The objective of this course is to raise awareness of the threats and challenges and to introduce the main concepts of cybersecurity. The aim is to present a guide of good practices applicable to all IT professionals, whether they are in training or activity.
Teaching and Learning Methods: Lectures and lab. sessions.
Course Policies: Attendance to the lab. sessions mandatory.
Website: La Mallette CyberEdu. Made available by ANSSI. Available on: https://www.ssi.gouv.fr/administration/formations/cyberedu/contenu-pedagogique-cyberedu/
- This pedagogical document was written by a consortium of professors-researchers and professionals from the cybersecurity sector. It is made available by ANSSI under a Creative Commons Attribution 3.0 France license. Version 1.1 - February 2017
A set of references to additional resources (websites, documents, statistics, etc.) is also provided for trainers and students who would like to learn more about certain cybersecurity topics.
This course is open to all.
The following basic knowledge will facilitate the understanding of the students, but is not imperative:
- Basic knowledge of information systems (properties, functioning, etc.);
- Basic knowledge of the technical functioning of networks, operating systems and applications (this basic knowledge will be especially useful for module 3).
Structure of the awareness raising
Module 1 - Cybersecurity: basic concepts (5 hours)
- Understand the motivations and the need for the security of information systems.
- Know the basic definitions and the typology of threats
Module 2 - Computer hygiene rules (6 hours)
- Understand and adopt basic cyber security hygiene rules for organizations and individuals
Module 3 - Cybersecurity: network and application aspects (4 hours)
- Understand the vulnerabilities inherent in commonly used network and application mechanisms
- Know the overview of technical security solutions
Module 4 - Cybersecurity management within an organization (3 hours)

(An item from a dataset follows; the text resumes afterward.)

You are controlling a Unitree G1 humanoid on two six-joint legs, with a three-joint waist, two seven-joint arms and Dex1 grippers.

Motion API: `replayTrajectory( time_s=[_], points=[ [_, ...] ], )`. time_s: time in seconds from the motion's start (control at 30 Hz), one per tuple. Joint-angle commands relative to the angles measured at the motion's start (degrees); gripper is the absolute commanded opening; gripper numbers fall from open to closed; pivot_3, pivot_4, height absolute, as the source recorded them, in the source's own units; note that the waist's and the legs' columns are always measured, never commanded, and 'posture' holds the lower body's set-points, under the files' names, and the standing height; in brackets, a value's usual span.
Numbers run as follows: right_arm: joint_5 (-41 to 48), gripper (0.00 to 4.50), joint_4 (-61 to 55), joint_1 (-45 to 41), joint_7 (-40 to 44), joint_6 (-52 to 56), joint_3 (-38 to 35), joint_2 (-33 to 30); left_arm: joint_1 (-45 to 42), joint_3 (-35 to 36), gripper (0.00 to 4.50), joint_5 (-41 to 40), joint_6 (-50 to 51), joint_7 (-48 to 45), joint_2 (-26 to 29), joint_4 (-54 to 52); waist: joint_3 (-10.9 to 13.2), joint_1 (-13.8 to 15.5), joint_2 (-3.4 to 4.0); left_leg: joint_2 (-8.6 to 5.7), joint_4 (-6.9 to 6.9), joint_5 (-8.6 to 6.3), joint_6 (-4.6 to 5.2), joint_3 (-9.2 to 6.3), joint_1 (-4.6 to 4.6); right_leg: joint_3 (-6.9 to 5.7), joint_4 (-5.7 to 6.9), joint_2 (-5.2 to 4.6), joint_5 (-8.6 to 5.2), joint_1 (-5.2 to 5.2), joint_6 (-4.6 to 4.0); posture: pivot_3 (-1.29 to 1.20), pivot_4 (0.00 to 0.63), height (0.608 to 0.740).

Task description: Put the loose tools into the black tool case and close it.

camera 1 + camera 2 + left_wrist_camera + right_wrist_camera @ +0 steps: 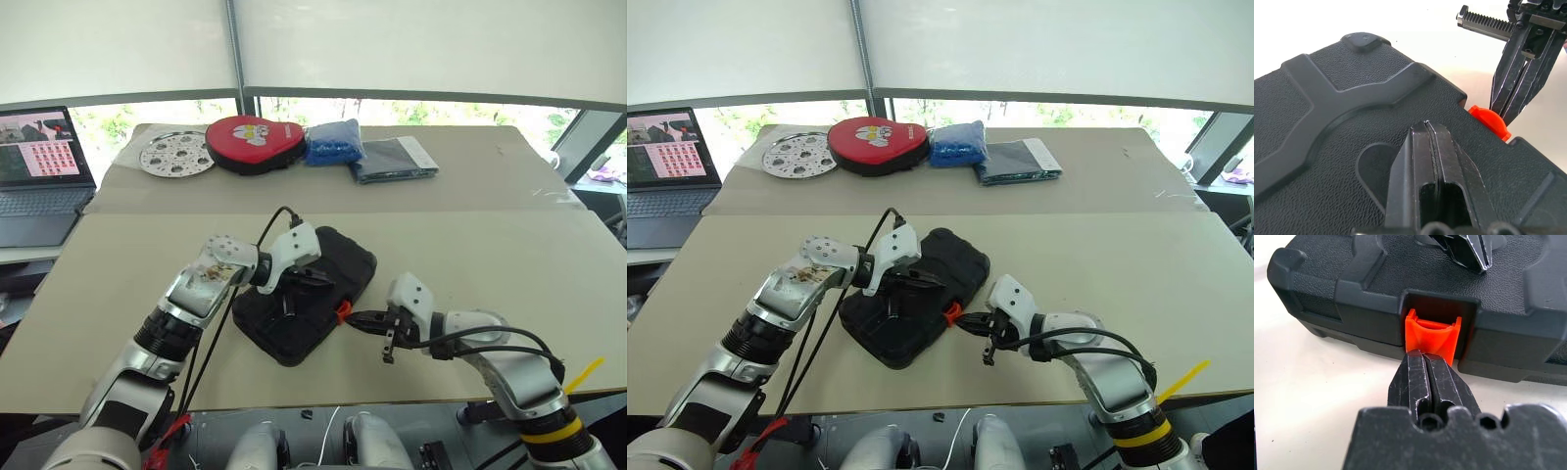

Understand the methods and standards for taking security into account:
- in a global way within an organization whose activity is supported by an information system
- in a more unitary way within projects, an activity being managed in project mode
- Understand and anticipate the difficulties commonly encountered in managing security in an organization
- Present the cybersecurity professions in the environment in which they operate within organizations.
Nb hours: 21,00
Evaluation: In each of the 7 sessions, students are given a CTF (Capture the flag) challenge, which they must solve and return in a maximum of 14 days. Each challenge counts for 5% of the final grade.
The final exam in the form of a QLect counts for 65% of the final grade.